There’s more of what is promoted as authentic Indian food on offer for those of you visiting your broker or investment banker soon, or more likely if you work in Canary Wharf. A new kiosk has opened up just outside the entrance to the Jubilee Line (opposite Smollensky’s) serving Indian street food. Perfect for lunchtime, but expect a queue, and remember not to spill any on your new suit.
My favourite fish supplier, Lockie’s Shell Fish (in the Lord Hood Pub garden on weekends) has been expanding its range lately, which is great because fish curry lovers cannot live on whelks and cockles alone. The red mullet is a must try and it’s easy to rustle up a spicy snack. Take half a tsp each of coriander seeds and cumin seeds, a quarter tsp of black peppercorns, a couple of dried chillies and a pinch of salt and cinnamon powder. Crush it all up and rub into the flesh and leave for at least an hour. Then on a high heat fry the flesh side for two minutes and the skin side of the fish for one minute.

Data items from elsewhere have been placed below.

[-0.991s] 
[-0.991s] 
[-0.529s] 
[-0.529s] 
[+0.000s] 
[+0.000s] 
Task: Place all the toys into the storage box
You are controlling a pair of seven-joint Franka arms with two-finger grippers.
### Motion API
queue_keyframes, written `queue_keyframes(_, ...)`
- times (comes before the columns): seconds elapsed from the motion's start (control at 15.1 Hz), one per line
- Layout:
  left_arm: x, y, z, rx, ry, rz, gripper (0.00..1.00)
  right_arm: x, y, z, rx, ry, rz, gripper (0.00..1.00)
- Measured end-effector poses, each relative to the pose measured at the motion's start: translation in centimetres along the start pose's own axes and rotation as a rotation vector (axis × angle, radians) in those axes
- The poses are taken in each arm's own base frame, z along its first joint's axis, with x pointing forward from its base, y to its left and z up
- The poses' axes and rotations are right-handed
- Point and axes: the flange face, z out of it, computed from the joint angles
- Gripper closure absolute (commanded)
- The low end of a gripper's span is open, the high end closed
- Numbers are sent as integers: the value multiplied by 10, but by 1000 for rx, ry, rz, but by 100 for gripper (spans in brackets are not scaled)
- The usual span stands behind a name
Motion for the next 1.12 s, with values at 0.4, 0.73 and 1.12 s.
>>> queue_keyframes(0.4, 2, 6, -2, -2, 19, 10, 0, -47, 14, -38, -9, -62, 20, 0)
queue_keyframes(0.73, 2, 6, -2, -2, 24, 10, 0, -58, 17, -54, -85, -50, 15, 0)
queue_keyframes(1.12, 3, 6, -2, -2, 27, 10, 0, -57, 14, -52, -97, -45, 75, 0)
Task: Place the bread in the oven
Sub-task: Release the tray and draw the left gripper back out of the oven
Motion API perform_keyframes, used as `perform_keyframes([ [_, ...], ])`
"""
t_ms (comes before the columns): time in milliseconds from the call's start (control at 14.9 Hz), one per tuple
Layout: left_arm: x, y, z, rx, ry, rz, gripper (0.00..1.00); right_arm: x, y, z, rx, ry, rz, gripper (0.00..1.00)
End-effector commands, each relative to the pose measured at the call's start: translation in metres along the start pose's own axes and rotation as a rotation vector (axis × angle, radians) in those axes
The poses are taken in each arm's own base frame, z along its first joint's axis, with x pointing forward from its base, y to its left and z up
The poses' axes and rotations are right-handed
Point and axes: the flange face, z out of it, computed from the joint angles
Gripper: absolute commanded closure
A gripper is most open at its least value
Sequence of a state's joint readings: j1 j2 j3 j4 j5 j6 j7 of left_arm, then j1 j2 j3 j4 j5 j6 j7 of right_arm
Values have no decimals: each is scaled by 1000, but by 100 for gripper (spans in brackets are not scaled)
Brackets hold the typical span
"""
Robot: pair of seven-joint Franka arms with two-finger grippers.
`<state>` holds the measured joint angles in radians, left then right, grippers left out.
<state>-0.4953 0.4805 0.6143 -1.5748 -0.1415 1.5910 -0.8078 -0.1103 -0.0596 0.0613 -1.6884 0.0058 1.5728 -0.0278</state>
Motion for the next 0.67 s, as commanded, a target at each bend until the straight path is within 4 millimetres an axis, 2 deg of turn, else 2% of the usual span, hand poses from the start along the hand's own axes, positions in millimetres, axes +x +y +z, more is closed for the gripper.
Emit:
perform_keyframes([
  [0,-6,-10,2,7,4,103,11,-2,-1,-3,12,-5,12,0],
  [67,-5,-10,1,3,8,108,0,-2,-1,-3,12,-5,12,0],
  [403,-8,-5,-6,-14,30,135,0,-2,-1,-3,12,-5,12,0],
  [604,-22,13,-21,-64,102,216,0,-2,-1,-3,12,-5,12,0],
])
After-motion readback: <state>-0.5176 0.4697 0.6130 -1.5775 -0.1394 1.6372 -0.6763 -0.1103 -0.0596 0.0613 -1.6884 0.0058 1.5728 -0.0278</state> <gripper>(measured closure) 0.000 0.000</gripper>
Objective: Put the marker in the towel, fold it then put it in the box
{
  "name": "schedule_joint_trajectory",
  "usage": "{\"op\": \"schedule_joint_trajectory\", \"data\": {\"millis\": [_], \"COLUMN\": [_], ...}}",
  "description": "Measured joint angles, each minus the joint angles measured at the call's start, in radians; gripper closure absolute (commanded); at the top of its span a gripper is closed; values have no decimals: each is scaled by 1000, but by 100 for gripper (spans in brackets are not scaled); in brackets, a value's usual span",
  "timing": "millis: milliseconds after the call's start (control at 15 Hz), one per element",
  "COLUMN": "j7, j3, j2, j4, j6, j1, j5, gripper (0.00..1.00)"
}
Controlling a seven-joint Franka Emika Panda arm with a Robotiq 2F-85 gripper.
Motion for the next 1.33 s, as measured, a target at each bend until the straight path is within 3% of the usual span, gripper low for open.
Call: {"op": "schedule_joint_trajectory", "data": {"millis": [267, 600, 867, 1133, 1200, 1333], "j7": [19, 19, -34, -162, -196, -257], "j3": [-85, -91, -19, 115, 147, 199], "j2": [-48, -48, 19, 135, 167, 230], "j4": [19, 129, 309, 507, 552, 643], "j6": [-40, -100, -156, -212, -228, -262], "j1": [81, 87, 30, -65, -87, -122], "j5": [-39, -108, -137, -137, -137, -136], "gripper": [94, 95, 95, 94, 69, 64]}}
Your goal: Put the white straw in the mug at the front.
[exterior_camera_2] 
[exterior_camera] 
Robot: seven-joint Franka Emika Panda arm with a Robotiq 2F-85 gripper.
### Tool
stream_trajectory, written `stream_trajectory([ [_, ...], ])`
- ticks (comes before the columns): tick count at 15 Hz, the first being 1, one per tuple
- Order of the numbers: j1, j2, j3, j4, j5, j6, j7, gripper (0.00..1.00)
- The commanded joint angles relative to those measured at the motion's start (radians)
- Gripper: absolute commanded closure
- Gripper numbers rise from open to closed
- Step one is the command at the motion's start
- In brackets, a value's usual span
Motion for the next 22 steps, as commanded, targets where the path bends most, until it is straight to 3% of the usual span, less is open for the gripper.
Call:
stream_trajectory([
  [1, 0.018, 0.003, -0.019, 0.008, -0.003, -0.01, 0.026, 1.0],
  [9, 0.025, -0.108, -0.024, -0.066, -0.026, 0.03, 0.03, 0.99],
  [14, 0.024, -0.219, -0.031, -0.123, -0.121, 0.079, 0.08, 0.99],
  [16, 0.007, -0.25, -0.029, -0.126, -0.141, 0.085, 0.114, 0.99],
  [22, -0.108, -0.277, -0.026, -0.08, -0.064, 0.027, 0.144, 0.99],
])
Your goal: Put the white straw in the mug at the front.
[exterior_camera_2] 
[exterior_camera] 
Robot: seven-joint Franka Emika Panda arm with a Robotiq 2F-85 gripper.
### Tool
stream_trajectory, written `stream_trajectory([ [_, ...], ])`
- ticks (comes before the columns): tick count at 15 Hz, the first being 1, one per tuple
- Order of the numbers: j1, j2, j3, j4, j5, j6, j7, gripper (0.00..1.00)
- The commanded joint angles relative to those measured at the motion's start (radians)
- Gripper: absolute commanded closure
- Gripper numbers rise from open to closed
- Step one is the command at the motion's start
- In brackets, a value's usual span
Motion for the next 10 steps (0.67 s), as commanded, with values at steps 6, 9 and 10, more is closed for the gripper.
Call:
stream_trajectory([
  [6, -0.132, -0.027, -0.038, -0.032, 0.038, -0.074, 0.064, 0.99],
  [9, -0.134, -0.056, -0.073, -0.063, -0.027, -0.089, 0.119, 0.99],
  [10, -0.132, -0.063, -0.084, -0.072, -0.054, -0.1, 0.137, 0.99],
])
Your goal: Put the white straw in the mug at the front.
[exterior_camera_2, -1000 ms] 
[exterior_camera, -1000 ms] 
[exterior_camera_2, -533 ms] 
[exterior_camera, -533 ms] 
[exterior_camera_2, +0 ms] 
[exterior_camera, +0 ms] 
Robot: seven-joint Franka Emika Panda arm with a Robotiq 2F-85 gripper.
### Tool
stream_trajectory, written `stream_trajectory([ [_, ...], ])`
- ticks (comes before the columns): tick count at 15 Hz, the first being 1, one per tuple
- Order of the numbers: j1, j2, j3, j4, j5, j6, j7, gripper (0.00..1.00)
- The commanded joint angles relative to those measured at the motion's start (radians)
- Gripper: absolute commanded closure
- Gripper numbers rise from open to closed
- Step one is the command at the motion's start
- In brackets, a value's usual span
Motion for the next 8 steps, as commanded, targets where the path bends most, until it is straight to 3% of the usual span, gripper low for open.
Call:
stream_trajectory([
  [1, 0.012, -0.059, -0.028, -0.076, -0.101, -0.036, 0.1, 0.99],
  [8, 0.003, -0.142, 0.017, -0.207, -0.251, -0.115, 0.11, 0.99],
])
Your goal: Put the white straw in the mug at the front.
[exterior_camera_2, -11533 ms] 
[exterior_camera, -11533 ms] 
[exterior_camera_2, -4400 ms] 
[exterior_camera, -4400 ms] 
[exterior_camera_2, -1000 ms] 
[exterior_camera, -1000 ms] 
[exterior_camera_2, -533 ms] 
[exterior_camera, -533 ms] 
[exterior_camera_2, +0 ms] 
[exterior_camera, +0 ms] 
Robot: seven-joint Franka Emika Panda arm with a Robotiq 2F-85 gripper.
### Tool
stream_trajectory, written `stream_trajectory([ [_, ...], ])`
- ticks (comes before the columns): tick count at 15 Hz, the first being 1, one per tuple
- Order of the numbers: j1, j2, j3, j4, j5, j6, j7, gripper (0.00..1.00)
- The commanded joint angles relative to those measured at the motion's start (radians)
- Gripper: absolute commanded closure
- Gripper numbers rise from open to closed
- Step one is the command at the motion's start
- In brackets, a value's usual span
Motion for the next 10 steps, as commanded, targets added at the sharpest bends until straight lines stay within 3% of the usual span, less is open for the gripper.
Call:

Eat with a pickle of your choice.
Being surrounded by beautiful things when your eating a good curry really can make a difference to a night out. @Benb111 (a regular tipster for Curry Corner) has unearthed a gem at Ladywell Tandoori, where beautiful murals of Indian scenes (by artist Gill Golding) go hand in hand with great food. The Murg Achari (£6.95) is recommended while you enjoy the artwork on the walls.
So now we’ve got great food and great art how about some music? My favourite curry songs are Korma Chameleon, It’s Chappati and I’ll Cry if I Want To, and Oh Dhansak Boy, the Pipes are Calling. Of course, if you don’t like those you must be Sharp Dressed Naan so maybe you can Tikka a Walk on Wild Side?